The functions of paints:
- Protection of the part surface from the environmental factors (Oxygen and other chemically active gases, moisture, dissolved salts and other chemicals, temperature, bacteria, fungi). Corrosion protection is the most important function of paints.
- Aesthetic appearance provided by the paint color and sheen (eggshell, satin or gloss).
- Providing a desired ability of reflection-absorption of heat and light.
- Changing the surface properties: ant-friction, hardness, electrical conductivity.
- Identification of products according to the color of the paint.
Classification of paints:
- Classification of paints by physical type
- Classification of painting products by their functions
Classification of paints by physical type
- Solvent-borne paints contain up to 80% of solid constituents (binders, pigments and additives) dispersed in the organic solvent.
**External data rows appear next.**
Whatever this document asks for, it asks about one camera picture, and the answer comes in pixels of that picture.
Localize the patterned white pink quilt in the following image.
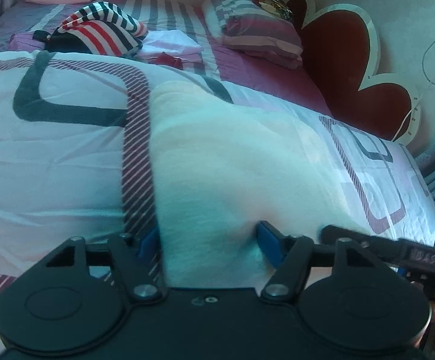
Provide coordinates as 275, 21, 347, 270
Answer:
0, 49, 435, 360

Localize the colourful item on pillow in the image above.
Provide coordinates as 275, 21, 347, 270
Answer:
252, 0, 294, 23

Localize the red white headboard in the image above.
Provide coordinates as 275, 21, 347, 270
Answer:
287, 0, 422, 146

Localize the white folded cloth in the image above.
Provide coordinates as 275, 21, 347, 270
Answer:
139, 30, 203, 63

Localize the cream knit sweater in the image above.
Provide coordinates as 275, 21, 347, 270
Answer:
147, 79, 376, 293

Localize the striped pillow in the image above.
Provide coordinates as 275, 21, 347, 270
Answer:
201, 0, 303, 70

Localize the striped purple bedsheet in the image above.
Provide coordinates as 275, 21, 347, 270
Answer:
0, 0, 331, 116

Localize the striped folded garment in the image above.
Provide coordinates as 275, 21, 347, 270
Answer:
33, 1, 149, 57
Solvent-borne paints dry fast and may contain a wide range of binders. The main disadvantages of the solvent-borne paints are their toxicity and combustibility.
- Water-borne paints contain water as the paint solvent. Waterborne paints are non-toxic and non-combustible but they are characterized by long drying time due to slow evaporation rate of water.
– Water-borne paints based on water-soluble binders contain low molecular weight polymeric binders dispersed in water in form of true solutions. Water-soluble binders contain up to 15% of organic oxygen containing solvents soluble in water (alcohols, glycol ethers, etc.).
– Water-borne paints based on polymer dispersions (Emulsion paints) contain 50-60% of high molecular weight polymeric binders dispersed in water in form of Colloids. Emulsion paint contain up to 5% of organic oxygen containing solvents soluble in water (alcohols, glycol ethers, etc.).
- High-solids paints (Low VOC paints) contain more than 80% of solid constituents (binders, pigments) dispersed in an organic solvent. VOC – volatile organic compounds.
- Powder coatings are obtained from powdered resin, particles of which are attracted by the electrostatic force to the substrate surface (electrodeposition). No solvent is involved in the process therefore powder coatings produce no/low toxic waste. The main disadvantage of powder coatings is high cost of equipment.
- Radiation curable coatings are formed from a mixture of prepolymers, monomers and additives, which is cured under ultra-violet radiation. Radiation curable coatings harden fast and contain no solvents. The main disadvantage is relatively high cost.
Classification of painting products by their functions
- Paint – colored non-transparent protective coating.
- Varnish – transparent or semi-transparent protective coating. A varnish is made of binder, solvent and additives. Some varnishes contain small amounts of pigment.
- Enamel – hard protective coating with glossy finish.
Primer – the first coating applied to the surface in order to enhance the adhesion of the final paint (topcoat) and to seal the substrate surface. Primer may be formulated to impart additional protection to the substrate (eg. anti-rust primer for steel substrates).